1 files changed, 124 insertions, 102 deletions
diff --git a/logparse.py b/logparse.py
index 9d36278..4986dd1 100755
--- a/logparse.py
+++ b/logparse.py
@@ -4,6 +4,7 @@ import os
 import sys
 import re
 from glob import glob
+import pickle
 import argparse
 from math import ceil
 import hashlib
@@ -32,7 +33,7 @@ patt = '(?P<ipaddress>\\d{1,3}\\.\\d{1,3}\\.\\d{1,3}\\.\\d{1,3}) .* .* \\[(?P<da
         
 logpattern = re.compile(patt)
 
-class logData():
+class LogData():
 
     columns = {
         'ipaddress': {},
@@ -41,17 +42,37 @@ class logData():
         'time': {},
         'path': {},
         'status': {},
+        'size': {},
         'name': {}, # derived
     }
 
     def __init__(self,
+                 dataset_name,
                  gethostnames=False,
                  ignore_hosts=[]):
+        '''dataset is a dict
+            dataframe - pandas dataframe containing digested log data
+            file_hashes - MD5 hashes of each file that was read to compose the dataframe'''
+        self.dataset_name = dataset_name
+        self.dataset = None
+        self.data = None
         self.digest_path = 'digests'
         self.gethostnames = gethostnames
         self.hostnames = {}
         self.ignore_hosts = ignore_hosts
 
+        try:
+            print('reading dataset...')
+            with open(self.dataset_name, 'rb')  as f:
+                self.dataset = pickle.load(f)
+        except:
+            print(f'{self.dataset_name} not found. Creating empty dataset.')

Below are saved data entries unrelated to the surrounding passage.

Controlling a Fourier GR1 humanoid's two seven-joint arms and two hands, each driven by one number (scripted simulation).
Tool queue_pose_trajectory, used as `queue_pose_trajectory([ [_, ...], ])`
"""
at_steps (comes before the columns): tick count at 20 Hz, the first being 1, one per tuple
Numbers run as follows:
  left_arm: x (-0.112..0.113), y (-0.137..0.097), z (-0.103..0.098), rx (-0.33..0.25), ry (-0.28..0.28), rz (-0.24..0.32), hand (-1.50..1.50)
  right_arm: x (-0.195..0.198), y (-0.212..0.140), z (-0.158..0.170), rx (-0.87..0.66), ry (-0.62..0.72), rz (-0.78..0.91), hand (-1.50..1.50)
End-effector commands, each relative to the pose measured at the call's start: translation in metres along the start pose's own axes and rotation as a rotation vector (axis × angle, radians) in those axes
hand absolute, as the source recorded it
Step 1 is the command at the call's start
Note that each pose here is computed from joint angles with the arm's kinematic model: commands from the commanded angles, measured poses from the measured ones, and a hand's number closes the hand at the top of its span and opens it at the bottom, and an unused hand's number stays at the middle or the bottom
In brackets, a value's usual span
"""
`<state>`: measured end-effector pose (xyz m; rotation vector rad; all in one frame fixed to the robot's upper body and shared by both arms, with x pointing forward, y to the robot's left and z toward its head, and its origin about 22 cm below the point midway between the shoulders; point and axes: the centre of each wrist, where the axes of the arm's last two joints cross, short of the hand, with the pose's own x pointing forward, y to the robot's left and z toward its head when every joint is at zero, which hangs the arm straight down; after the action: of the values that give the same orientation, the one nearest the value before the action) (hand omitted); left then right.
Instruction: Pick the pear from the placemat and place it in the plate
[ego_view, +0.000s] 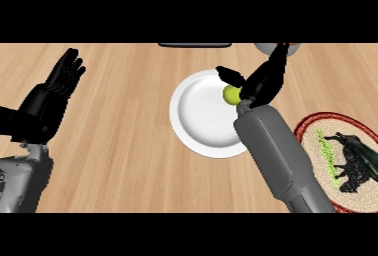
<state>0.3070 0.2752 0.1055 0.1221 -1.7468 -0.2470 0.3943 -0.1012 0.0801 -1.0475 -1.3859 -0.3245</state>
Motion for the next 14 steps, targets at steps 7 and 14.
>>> queue_pose_trajectory([
  [7, 0.0, 0.019, 0.023, 0.028, 0.019, -0.011, 0.0, -0.047, -0.07, 0.042, -0.094, 0.027, -0.171, -1.5],
  [14, 0.007, 0.011, 0.008, 0.052, 0.004, -0.014, 0.0, -0.078, -0.15, 0.085, -0.09, 0.0, -0.132, -1.5],
])
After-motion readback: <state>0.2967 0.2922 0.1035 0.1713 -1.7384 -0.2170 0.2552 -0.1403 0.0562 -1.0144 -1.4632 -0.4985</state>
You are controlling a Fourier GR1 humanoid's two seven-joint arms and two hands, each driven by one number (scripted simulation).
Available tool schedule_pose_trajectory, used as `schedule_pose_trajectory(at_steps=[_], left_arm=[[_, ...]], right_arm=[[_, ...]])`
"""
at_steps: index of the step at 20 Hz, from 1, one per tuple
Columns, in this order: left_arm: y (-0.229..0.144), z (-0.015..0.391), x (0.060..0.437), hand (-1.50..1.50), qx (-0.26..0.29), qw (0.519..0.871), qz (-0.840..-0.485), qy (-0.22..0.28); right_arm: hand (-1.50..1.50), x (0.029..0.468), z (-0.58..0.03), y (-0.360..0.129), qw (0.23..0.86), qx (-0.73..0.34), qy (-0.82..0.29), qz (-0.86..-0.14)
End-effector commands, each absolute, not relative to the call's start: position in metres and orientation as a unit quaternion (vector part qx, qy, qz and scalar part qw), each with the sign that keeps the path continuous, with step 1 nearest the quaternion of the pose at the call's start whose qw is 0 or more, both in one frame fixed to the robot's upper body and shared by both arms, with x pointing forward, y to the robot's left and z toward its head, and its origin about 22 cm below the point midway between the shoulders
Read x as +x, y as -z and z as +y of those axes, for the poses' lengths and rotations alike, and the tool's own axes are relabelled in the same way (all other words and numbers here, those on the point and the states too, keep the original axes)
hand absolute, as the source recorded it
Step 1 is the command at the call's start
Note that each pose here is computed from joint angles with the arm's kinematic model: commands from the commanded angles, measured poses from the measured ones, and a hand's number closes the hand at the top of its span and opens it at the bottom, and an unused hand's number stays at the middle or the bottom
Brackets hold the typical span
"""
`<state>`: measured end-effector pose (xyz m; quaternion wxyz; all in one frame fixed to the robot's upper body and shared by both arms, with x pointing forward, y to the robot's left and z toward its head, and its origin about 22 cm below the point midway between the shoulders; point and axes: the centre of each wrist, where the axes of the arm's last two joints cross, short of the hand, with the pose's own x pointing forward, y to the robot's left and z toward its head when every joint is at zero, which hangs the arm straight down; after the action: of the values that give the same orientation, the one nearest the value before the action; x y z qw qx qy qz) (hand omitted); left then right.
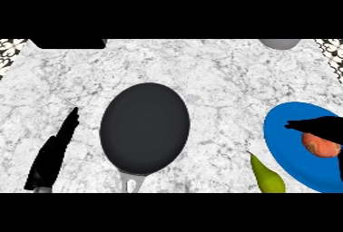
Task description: Pick the squash from the plate and place it in the pan
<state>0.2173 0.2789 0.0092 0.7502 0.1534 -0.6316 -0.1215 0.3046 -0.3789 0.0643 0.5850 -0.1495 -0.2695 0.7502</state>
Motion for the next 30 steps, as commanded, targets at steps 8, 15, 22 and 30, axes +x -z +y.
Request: schedule_pose_trajectory(at_steps=[8, 15, 22, 30], left_arm=[[-0.001, 0.264, 0.211, 0.00, 0.153, 0.747, -0.635, 0.121], [-0.006, 0.280, 0.213, 0.00, 0.163, 0.758, -0.624, 0.102], [-0.006, 0.277, 0.219, 0.00, 0.169, 0.755, -0.626, 0.101], [-0.014, 0.282, 0.224, 0.00, 0.167, 0.748, -0.632, 0.114]], right_arm=[[1.50, 0.296, -0.395, -0.045, 0.614, -0.074, -0.726, -0.300], [1.50, 0.292, -0.319, -0.008, 0.720, -0.221, -0.582, -0.306], [1.50, 0.263, -0.256, -0.054, 0.695, -0.377, -0.479, -0.382], [1.50, 0.247, -0.206, -0.141, 0.510, -0.480, -0.374, -0.608]])
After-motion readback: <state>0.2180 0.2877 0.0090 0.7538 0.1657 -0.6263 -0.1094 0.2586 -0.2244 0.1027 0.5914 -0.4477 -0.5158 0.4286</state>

+            with open(self.dataset_name, 'a') as f:
+                self.dataset = {'dataframe':pd.DataFrame(self.columns),
+                                'file_hashes': []}
+        self.data = self.dataset['dataframe']
+        self.hashes = self.dataset['file_hashes']
+
     def poll_hostnames(self):
         if ipaddress not in self.hostnames.keys():
             try:
@@ -79,7 +100,6 @@ class logData():
             except(TypeError):
                 pass
 
-
             try:
                 match = logpattern.match(line)
                 print(f'logpattern.match(line): {match}')
@@ -100,8 +120,8 @@ class logData():
                 tarball = re.sub(patt0, '', path)
                 namematch = patt1.match(tarball)
                 name = namematch.group('simplename')
-
                 status = match.group('status')
+                size = match.group('size')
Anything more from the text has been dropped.